- ABOUT THIS TASK -
Give again only those lines from the start of the entries through the line holding "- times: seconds", leaving them as they are.

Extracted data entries

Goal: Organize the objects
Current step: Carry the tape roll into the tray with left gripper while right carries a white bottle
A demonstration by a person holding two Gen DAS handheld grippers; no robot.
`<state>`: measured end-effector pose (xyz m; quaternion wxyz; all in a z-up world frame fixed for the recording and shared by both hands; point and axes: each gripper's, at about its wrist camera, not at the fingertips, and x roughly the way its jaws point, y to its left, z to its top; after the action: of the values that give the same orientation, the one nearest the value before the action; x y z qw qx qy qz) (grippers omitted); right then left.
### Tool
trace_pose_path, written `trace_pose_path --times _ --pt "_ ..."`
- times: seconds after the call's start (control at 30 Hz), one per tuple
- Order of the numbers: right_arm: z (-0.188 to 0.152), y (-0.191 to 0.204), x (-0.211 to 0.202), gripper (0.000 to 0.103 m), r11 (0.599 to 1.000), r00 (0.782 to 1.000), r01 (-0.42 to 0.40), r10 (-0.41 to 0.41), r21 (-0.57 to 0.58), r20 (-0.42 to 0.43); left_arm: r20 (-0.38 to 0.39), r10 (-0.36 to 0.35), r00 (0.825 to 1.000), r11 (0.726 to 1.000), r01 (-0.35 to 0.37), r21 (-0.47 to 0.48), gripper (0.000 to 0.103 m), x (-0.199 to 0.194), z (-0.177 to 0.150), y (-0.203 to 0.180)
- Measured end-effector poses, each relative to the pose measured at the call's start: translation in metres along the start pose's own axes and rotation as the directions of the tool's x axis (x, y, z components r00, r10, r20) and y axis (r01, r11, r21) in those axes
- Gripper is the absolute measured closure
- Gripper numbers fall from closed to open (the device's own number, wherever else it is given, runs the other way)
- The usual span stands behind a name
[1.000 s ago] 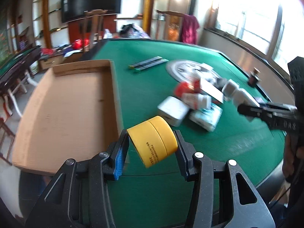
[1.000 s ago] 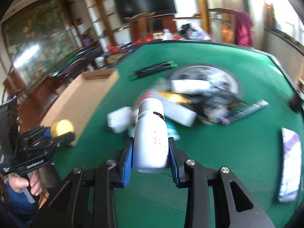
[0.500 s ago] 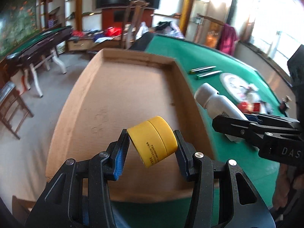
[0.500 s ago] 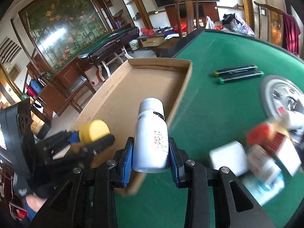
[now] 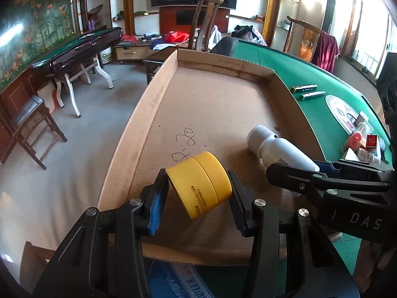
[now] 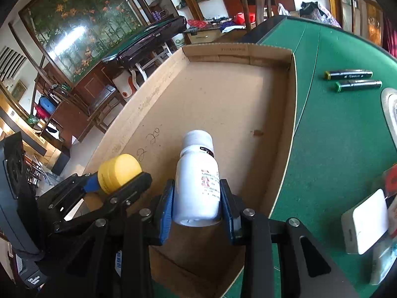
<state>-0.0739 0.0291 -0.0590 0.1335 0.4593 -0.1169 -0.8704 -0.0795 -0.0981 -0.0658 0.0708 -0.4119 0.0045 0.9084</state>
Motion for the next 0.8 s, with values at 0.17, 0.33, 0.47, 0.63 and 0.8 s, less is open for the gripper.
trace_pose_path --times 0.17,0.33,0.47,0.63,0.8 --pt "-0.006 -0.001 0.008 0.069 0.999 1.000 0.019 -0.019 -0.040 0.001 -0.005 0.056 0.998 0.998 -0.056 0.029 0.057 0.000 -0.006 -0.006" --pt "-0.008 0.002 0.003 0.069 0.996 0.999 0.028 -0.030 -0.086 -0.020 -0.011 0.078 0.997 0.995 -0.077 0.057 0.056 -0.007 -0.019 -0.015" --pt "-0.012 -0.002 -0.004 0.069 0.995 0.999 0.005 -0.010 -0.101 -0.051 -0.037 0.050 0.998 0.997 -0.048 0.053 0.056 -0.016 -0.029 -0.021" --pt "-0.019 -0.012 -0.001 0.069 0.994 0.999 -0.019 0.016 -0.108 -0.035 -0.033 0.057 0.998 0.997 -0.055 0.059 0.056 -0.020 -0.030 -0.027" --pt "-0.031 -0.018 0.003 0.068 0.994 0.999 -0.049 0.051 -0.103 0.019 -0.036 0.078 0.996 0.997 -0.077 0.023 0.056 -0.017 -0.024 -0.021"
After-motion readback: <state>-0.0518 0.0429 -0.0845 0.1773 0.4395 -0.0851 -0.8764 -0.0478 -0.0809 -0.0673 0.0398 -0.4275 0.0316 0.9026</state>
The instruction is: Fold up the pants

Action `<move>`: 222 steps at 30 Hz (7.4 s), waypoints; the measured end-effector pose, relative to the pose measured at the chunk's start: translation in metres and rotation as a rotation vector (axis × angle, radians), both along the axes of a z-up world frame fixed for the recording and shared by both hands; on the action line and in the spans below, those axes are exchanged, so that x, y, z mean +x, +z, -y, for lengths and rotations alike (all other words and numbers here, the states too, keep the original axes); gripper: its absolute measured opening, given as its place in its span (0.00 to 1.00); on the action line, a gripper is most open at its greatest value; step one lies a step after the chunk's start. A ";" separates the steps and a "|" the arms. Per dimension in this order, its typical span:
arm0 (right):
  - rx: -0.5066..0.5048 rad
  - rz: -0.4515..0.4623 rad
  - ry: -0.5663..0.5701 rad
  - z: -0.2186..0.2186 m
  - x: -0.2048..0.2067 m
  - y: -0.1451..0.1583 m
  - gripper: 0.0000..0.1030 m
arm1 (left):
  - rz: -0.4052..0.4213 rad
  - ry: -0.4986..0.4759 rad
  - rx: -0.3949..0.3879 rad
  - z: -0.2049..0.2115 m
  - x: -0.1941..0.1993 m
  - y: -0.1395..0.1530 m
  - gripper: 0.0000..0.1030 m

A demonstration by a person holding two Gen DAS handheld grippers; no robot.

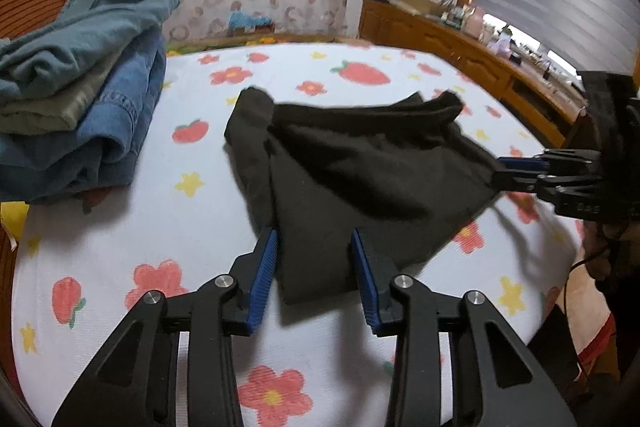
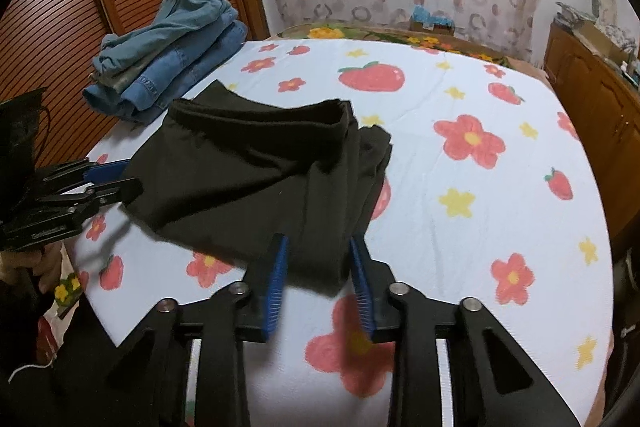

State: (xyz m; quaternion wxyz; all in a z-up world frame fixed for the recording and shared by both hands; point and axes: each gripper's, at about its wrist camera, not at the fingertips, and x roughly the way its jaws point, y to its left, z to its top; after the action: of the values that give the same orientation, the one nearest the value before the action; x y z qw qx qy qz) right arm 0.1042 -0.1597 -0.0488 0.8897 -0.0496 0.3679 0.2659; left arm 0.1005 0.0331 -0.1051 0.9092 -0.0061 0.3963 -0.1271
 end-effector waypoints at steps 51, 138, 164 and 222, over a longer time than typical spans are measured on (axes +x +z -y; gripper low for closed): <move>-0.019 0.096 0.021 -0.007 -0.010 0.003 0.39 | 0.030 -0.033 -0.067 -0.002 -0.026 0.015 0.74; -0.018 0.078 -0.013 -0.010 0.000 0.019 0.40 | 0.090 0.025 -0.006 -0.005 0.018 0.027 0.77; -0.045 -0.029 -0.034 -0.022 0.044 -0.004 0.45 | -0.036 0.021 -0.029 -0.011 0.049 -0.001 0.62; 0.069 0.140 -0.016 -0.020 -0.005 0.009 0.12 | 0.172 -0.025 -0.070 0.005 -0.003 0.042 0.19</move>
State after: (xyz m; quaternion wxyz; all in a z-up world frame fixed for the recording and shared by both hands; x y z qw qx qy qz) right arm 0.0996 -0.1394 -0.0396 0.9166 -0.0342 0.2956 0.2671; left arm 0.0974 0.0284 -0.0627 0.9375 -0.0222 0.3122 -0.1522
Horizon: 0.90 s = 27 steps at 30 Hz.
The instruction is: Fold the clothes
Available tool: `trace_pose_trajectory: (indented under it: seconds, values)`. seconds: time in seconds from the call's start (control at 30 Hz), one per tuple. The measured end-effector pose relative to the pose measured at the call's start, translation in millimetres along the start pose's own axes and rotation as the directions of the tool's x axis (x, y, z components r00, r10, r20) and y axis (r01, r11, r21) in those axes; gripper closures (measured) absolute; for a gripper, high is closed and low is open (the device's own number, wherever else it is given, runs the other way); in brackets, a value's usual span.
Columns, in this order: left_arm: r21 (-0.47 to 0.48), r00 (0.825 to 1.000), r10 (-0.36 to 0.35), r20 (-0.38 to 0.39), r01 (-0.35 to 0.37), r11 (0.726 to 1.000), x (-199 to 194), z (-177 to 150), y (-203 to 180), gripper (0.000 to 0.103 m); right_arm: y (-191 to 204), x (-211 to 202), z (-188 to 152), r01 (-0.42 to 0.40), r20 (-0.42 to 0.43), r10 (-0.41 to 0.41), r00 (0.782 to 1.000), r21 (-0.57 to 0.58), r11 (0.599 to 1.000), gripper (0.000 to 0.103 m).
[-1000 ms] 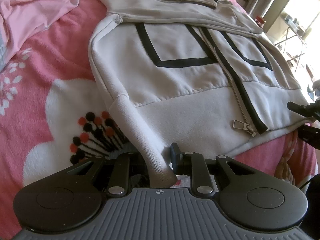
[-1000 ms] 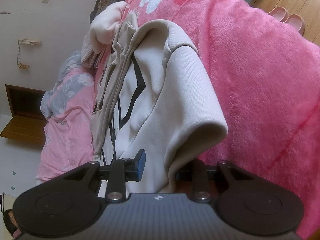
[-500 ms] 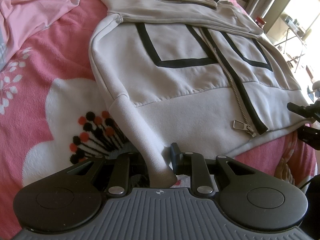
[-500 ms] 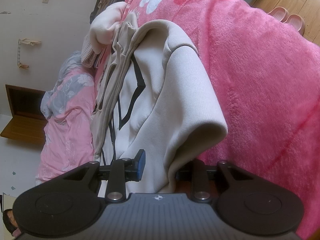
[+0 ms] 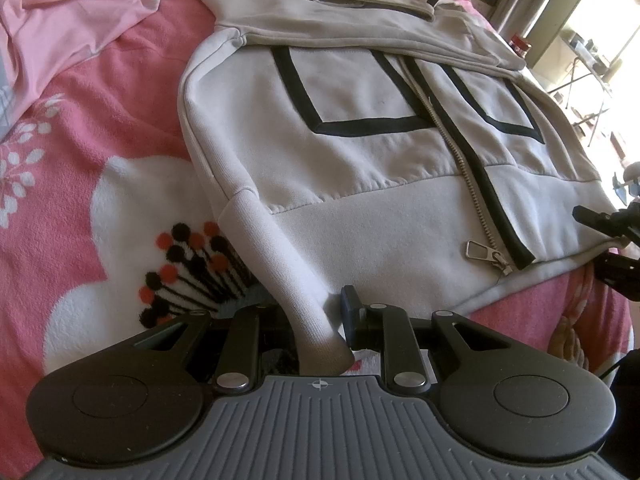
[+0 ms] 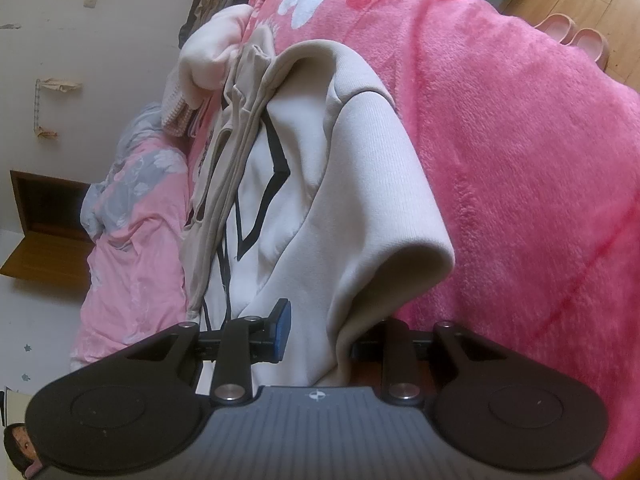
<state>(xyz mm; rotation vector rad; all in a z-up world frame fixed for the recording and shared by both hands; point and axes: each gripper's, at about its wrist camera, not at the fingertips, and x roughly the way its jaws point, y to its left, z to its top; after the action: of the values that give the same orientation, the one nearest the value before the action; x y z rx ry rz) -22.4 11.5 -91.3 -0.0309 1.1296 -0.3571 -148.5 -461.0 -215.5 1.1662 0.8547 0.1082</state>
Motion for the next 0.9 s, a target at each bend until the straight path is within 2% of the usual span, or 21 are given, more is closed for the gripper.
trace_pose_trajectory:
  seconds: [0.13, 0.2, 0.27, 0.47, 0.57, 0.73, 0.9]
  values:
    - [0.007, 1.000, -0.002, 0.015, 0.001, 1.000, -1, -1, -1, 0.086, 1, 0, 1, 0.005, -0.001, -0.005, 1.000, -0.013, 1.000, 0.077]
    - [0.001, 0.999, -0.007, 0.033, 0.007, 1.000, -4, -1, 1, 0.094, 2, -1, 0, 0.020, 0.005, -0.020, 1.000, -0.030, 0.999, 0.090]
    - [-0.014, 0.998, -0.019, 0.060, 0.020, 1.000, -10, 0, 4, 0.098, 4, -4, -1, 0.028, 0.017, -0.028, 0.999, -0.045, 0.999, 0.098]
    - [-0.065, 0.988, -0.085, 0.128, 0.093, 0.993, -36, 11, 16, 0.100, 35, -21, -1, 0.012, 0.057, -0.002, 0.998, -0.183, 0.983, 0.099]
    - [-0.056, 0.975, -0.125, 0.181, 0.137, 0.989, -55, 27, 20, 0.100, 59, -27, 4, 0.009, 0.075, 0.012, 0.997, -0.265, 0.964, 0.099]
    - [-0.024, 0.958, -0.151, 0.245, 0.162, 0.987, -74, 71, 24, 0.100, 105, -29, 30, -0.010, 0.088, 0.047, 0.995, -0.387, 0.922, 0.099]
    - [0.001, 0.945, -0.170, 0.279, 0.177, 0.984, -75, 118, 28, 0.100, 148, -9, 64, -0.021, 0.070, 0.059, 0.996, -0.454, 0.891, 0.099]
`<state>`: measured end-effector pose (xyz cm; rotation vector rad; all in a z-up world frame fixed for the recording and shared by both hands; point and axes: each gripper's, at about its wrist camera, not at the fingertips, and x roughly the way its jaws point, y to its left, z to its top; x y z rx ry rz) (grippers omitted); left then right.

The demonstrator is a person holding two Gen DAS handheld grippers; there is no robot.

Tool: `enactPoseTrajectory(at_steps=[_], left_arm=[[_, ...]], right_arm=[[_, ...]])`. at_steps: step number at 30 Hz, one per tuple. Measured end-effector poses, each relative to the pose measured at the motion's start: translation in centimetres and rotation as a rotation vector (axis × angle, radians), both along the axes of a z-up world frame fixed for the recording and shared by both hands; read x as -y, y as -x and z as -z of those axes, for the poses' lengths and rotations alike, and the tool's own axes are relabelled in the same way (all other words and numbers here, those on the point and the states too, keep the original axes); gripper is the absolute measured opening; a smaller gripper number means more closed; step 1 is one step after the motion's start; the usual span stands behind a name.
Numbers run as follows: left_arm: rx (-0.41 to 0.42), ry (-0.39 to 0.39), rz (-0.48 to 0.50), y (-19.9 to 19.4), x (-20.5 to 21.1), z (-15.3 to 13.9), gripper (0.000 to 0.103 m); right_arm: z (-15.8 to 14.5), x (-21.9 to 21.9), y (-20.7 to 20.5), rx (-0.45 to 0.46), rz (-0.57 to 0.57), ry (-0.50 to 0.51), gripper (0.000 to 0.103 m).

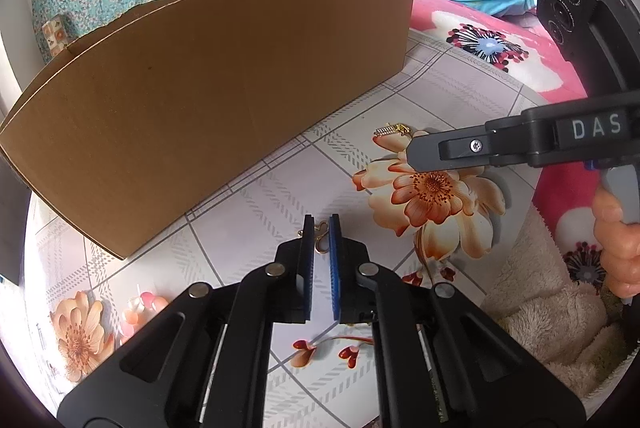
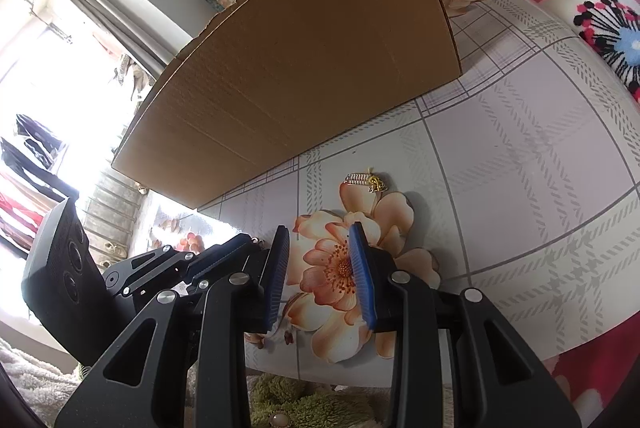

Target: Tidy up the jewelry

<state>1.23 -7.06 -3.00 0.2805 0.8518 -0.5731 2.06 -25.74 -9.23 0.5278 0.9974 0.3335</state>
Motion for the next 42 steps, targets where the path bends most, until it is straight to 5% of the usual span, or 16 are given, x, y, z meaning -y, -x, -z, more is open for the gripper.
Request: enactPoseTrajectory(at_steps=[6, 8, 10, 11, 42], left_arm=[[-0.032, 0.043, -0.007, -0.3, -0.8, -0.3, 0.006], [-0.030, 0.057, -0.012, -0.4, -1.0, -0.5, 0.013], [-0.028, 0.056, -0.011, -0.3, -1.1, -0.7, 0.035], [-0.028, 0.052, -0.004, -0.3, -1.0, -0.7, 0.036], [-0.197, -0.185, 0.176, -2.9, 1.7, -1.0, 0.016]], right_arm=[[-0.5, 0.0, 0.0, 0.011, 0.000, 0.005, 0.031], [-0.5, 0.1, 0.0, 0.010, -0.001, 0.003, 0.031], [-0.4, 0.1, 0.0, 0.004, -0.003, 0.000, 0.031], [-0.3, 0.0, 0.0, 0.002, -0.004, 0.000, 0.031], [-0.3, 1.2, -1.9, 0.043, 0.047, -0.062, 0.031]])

- REPLY TO THE TASK -
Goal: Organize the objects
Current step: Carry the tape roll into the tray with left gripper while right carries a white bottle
A demonstration by a person holding two Gen DAS handheld grippers; no robot.
`<state>`: measured end-effector pose (xyz m; quaternion wxyz; all in a z-up world frame fixed for the recording and shared by both hands; point and axes: each gripper's, at about its wrist camera, not at the fingertips, and x roughly the way its jaws point, y to its left, z to its top; after the action: of the values that give the same orientation, the one nearest the value before the action; x y z qw qx qy qz) (grippers omitted); right then left.
### Tool
trace_pose_path, written `trace_pose_path --times _ --pt "_ ..."`
- times: seconds after the call's start (control at 30 Hz), one per tuple

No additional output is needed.